Tikvah
Elijah Miniature
A Mughal miniature of the prophet Elijah.
Observation

February 22, 2019

All the Reasons Why You Don’t Want a Career in Prophecy

By Atar Hadari

Just after his moment of glory, the prophet Elijah finds himself alone and deserted.

This week’s haftarah (prophetic reading) from 1Kings 18:20-39 offers one of the greatest miraculous action sequences in the entire Hebrew Bible. But it is also set within a larger story of the conflict between the less-than-high-minded king Ahab and the less-than-entirely-stable prophet Elijah—a conflict that illustrates some essential patterns of the prophetic relationship with God, the kings who may not always serve Him, and Israel. At the end of this larger story, not read in the synagogue but essential to understanding the whole, it becomes clear that much more than king-vs.-prophet is involved here. Elijah confronts the Lord, and the response he receives tells you all the reasons why you don’t want a career in prophecy.

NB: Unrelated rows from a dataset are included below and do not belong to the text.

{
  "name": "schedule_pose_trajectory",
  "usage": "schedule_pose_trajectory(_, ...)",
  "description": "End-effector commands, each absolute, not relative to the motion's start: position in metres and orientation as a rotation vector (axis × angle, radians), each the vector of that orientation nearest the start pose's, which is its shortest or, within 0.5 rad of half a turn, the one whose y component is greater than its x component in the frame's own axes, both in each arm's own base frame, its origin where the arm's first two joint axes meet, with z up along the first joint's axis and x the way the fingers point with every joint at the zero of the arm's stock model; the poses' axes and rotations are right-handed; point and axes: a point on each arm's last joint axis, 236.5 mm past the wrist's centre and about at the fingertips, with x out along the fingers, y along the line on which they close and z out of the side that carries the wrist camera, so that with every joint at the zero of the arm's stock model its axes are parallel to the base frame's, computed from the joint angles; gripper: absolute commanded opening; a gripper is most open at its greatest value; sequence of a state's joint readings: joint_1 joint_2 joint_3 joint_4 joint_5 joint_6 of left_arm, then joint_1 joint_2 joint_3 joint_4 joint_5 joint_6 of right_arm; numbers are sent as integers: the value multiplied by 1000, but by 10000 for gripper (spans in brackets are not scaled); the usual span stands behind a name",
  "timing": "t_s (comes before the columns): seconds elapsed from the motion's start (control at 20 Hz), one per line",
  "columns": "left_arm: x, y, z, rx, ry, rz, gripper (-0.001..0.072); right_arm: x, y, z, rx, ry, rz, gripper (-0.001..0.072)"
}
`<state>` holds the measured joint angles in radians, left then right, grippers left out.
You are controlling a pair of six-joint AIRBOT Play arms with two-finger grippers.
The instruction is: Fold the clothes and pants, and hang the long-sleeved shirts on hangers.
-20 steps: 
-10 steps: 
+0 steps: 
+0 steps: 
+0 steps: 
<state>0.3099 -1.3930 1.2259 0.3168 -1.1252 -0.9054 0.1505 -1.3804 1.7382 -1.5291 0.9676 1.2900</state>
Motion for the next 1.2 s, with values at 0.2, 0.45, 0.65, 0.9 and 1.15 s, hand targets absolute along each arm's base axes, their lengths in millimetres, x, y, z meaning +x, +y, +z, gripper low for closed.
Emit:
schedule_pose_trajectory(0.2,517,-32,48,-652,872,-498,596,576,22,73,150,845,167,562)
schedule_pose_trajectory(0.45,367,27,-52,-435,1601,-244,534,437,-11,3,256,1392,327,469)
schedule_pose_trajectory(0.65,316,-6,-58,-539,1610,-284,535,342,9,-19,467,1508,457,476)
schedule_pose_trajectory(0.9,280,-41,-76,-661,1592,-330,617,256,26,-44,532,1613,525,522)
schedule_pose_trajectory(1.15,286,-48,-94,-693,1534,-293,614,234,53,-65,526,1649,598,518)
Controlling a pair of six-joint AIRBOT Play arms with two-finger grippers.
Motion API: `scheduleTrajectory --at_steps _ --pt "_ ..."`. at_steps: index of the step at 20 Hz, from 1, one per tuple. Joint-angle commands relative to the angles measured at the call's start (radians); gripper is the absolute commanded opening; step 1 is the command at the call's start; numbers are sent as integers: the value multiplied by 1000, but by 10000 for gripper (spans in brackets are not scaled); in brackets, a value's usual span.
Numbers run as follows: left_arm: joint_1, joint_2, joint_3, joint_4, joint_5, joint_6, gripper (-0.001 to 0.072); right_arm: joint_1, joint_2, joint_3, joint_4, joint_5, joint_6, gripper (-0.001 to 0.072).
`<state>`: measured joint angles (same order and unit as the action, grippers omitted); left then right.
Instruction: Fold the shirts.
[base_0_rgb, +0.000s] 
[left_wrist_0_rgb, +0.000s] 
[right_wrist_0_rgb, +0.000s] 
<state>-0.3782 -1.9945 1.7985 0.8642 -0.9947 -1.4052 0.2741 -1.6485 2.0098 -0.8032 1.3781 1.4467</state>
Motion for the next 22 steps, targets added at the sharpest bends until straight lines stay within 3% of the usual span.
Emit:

The story begins, like all stories in this biblical book, with a sketch of the latest king. Here it is Ahab, who ruled over the northern kingdom of Samaria a few generations after it broke off from the southern kingdom of Judah. While none of his predecessors has won divine favor, Ahab “did what’s wrong in the eyes of the Lord more than all before him,” adopting the practice of his wife Jezebel and worshipping the Phoenician god Baal.

In other words, Ahab is not just the usual bad king—and by comparison with these usual bad kings, most Israeli prime ministers emerge in a highly positive light—but the worst of all. The narrator specifies that even Jeroboam, who split the northern tribes from the southern after Solomon’s death, and who went so far as to make another golden calf to draw people away from the Temple in Jerusalem, did not rival Ahab in wickedness. Together, both books of Kings, and the preceding book of Samuel, tell a single tale of the Lord’s unrelenting effort to cure the Jewish people of idol worship. Ahab, in case you’re wondering, marks the low point of the sequence.